Socialist transformation also requires capital for investment in education, health, culture, transportation, potable water, and electricity; and for investment in agricultural and industrial production, seeking to modernize and diversify the economy. For the colonized regions of the world, the lack of necessary capital is a persistent problem, which is a consequence of the fact that the world-economy is structured to ensure the flow of capital from the peripheralized regions to the colonialist center. Inasmuch as the colonialist center has demonstrated its political incapacity to share capital in order to improve the world-economy as a whole, the nations of the neocolonized regions are increasingly turning to South-South cooperation and mutually beneficial trade, seeking to gradually attain the capital necessary for economic development.
If it is true, as my reading sources indicated, that ujamaa socialism was implemented as an anti-colonial project by and for the African petit bourgeoisie, then this could be viewed as a fundamental error in formulation, inasmuch as conceptualizations must be formulated from the vantage point of the majority of the people.

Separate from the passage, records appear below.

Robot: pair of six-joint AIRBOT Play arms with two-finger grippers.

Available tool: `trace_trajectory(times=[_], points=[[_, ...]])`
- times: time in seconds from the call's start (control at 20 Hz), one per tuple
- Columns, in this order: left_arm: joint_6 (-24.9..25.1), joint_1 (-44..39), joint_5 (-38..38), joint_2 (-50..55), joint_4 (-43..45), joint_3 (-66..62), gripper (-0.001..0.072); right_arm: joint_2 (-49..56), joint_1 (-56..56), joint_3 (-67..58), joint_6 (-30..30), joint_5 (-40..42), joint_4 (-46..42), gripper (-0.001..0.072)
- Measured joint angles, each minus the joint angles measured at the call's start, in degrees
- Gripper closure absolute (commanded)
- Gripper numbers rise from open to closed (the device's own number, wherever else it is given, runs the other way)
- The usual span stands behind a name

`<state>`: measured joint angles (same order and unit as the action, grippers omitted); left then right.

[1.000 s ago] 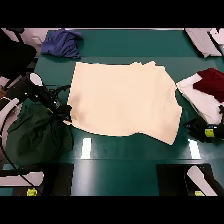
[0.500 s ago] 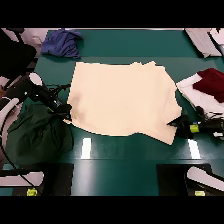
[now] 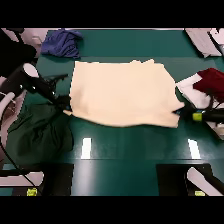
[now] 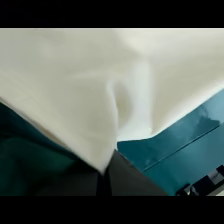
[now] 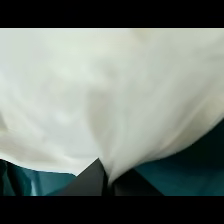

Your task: Fold the shirts.

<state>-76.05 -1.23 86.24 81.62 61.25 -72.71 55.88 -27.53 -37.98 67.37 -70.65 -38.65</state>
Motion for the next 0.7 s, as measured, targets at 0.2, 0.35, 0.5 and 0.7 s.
trace_trajectory(times=[0.2, 0.35, 0.5, 0.7], points=[[-3.17, -0.02, -2.45, -4.94, -4.09, -11.82, 0.0683, -12.46, -0.70, -11.85, -0.28, 1.09, 0.72, 0.0692], [-5.11, -0.02, -3.78, -10.86, -2.51, -21.29, 0.0683, -19.34, -2.08, -21.24, -0.52, 3.04, 0.98, 0.0691], [-5.90, 0.00, -4.50, -17.40, -1.03, -28.79, 0.0683, -23.87, -3.67, -29.44, -0.83, 4.35, 0.83, 0.0692], [-6.34, -0.02, -4.33, -24.76, 1.73, -37.70, 0.0683, -27.10, -6.14, -40.83, -0.63, 5.01, -3.06, 0.0692]])
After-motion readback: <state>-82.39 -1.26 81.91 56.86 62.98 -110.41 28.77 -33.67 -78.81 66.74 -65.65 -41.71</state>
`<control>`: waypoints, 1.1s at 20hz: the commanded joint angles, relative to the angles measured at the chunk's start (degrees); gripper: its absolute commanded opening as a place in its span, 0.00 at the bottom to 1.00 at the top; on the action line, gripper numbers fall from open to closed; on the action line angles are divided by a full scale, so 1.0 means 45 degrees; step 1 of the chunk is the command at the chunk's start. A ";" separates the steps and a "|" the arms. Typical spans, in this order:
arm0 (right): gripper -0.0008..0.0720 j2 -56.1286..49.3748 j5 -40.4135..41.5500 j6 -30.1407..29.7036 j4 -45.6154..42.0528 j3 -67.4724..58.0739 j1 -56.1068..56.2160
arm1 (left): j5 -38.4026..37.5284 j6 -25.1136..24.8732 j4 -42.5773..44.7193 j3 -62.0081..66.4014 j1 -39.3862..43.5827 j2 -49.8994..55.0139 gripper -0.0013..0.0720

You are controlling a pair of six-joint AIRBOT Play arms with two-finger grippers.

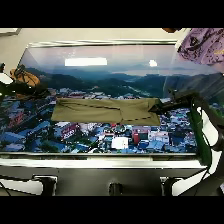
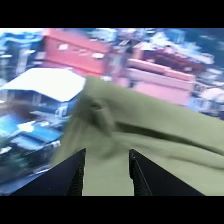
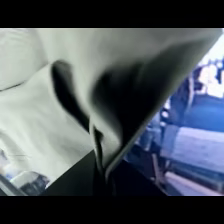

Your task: Fold the clothes and pants, and hang the long-sleeved shirts on hangers.

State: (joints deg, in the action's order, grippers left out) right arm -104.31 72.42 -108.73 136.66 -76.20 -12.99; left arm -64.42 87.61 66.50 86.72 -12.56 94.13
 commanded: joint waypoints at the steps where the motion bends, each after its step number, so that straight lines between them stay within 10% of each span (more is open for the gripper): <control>1: 0.05 0.1248 -0.0223 0.1836 -0.1282 -0.0296 0.0141 | 0.0724 0.0588 -0.1530 0.0000 0.0656 0.0136 0.45; 5: 0.05 0.2929 0.0976 0.3623 -0.3866 -0.1389 0.0141 | 0.1438 0.0971 -0.3133 0.0000 0.2948 0.1044 0.03; 15: 0.05 0.4415 0.3701 0.5076 -0.6776 -0.5115 0.0141 | 0.5221 0.1035 -0.8616 0.1258 0.9670 0.4265 0.03; 22: 0.05 0.4430 0.4881 0.5367 -0.6858 -0.7334 0.0141 | 0.5897 0.3381 -0.9034 0.5066 1.1885 0.7281 0.03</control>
State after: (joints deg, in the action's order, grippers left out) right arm -84.49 91.61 -85.43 106.45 -105.80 -12.40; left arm -39.75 98.21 27.31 102.89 37.23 121.67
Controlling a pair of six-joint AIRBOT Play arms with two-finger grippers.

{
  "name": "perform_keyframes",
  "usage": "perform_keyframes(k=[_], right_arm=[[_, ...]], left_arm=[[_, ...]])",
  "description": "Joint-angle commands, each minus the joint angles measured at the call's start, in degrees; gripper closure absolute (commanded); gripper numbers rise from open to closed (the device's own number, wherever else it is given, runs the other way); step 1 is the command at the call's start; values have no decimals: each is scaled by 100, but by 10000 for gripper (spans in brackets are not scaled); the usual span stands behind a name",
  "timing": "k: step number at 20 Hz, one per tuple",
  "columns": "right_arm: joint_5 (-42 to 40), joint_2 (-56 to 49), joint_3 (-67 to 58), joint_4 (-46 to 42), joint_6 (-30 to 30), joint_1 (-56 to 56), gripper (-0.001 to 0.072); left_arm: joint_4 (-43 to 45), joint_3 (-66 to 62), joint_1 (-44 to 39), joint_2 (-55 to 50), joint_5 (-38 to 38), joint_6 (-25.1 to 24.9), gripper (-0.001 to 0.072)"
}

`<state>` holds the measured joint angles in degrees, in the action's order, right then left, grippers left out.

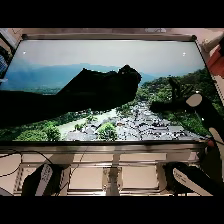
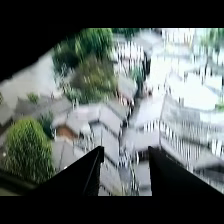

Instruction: Fold the clothes and pants, and hang the long-sleeved shirts on hangers.

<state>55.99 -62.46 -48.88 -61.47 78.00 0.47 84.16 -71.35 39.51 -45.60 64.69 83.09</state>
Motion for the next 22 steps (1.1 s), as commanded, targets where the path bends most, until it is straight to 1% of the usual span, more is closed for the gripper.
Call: perform_keyframes(k=[1, 2, 3, 4, 7, 9, 12, 15, 17, 18, 20, 22], right_arm=[[-660, -820, -1071, -55, -101, 236, 358], [-697, -1196, -1497, -74, -98, 289, 354], [-686, -1615, -1967, -79, -90, 319, 259], [-656, -2013, -2415, -94, -90, 319, 202], [-645, -2918, -3458, -90, -107, 321, 202], [-636, -3368, -3939, -76, -129, 358, 201], [-520, -3893, -4520, -22, -444, 568, 201], [-407, -4291, -4942, -125, -566, 868, 203], [-369, -4492, -5108, -334, -356, 984, 209], [-354, -4548, -5112, -376, -227, 992, 234], [-103, -4592, -5110, -396, -197, 986, 233], [267, -4590, -5204, -719, -216, 988, 228]], left_arm=[[592, 2, 31, -46, 208, 247, 686], [592, 2, 31, -72, 260, 247, 686], [592, 2, 31, -101, 317, 245, 686], [595, 2, 31, -133, 376, 245, 686], [588, 2, 31, -192, 472, 245, 686], [586, 2, 31, -234, 507, 245, 686], [586, 2, 31, -299, 509, 245, 686], [586, 2, 31, -385, 516, 245, 686], [586, 2, 31, -450, 531, 245, 686], [586, 2, 31, -476, 531, 245, 686], [586, 2, 31, -531, 527, 243, 686], [588, 2, 31, -599, 525, 240, 686]])
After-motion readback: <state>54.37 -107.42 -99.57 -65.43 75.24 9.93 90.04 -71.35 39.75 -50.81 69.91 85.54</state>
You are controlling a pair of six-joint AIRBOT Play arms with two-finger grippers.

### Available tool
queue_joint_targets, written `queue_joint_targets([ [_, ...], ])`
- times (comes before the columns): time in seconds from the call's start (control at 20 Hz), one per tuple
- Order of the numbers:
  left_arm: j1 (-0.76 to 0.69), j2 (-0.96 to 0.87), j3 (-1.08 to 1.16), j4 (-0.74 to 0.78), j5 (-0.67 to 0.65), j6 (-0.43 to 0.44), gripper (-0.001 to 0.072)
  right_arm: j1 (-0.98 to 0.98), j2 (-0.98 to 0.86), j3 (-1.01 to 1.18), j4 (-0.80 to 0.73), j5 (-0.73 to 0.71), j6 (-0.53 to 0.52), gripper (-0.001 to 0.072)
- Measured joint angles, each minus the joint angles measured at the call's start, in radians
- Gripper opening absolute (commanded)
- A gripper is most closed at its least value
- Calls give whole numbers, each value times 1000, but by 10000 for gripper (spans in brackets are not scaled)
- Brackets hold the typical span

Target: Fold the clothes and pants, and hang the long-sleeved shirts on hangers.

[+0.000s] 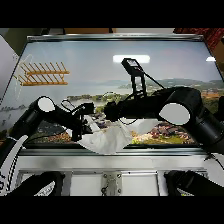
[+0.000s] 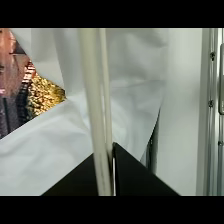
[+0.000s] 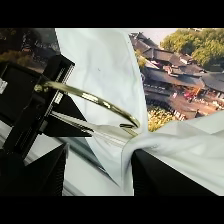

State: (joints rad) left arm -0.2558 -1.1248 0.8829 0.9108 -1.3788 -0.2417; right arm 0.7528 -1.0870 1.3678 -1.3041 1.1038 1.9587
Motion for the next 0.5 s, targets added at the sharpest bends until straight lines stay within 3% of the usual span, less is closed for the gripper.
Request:
queue_joint_targets([
  [0.05,0,0,0,0,0,0,12,-1,3,0,0,5,-1,478],
  [0.15,0,0,0,1,0,2,12,-6,13,0,-1,26,-13,663],
  [0.5,0,0,0,2,-1,2,12,-73,77,0,-4,154,-55,662],
])
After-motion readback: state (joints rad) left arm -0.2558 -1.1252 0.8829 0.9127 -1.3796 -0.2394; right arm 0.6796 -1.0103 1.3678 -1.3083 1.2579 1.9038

And if it is true, as my sources claimed, that there was forced villagization, then this could be viewed as a historic error of strategy, because socialist transformations cannot be imposed. But the identification of such errors pertains to the collective judgment of the people of Tanzania and Africa, upon whom history has placed the duty of mature critical reflection on the Tanzanian project of ujamaa socialism.
Julius Nyerere is remembered with high regard internationally and in Tanzania, where he is given the Swahili honorific title of “Mwalimu” (teacher) and is called the "Father of the Nation." From 1987 to 1990, Nyerere served as Chairman of the South Commission, an independent commission established by developing countries to make recommendations concerning development strategies. He was the first Chairman of the Board of the South Centre, an intergovernmental policy research center of developing countries that succeeded the South Commission, in which he served until his death in 1999.
In the Third World anti-colonial struggles from the early nineteenth century to the present, one can observe the phenomenon of the emergence of leaders with an exceptional capacity to understand the historical and structural sources of social problems and the necessary steps for their resolution; and with an exceptional capacity to lead the people in the taking of political power and in the taking of necessary steps. And they possess an unbounded commitment to the wellbeing of the people. They possess gifts so exceptional that they defy natural explanation. They are capable of errors, but their errors are of idealism and overreach, motivated by desire for the wellbeing of the people in the long run. Mwalimu Julius Nyerere was one of the exceptional leaders in the modern process of anti-colonial revolution.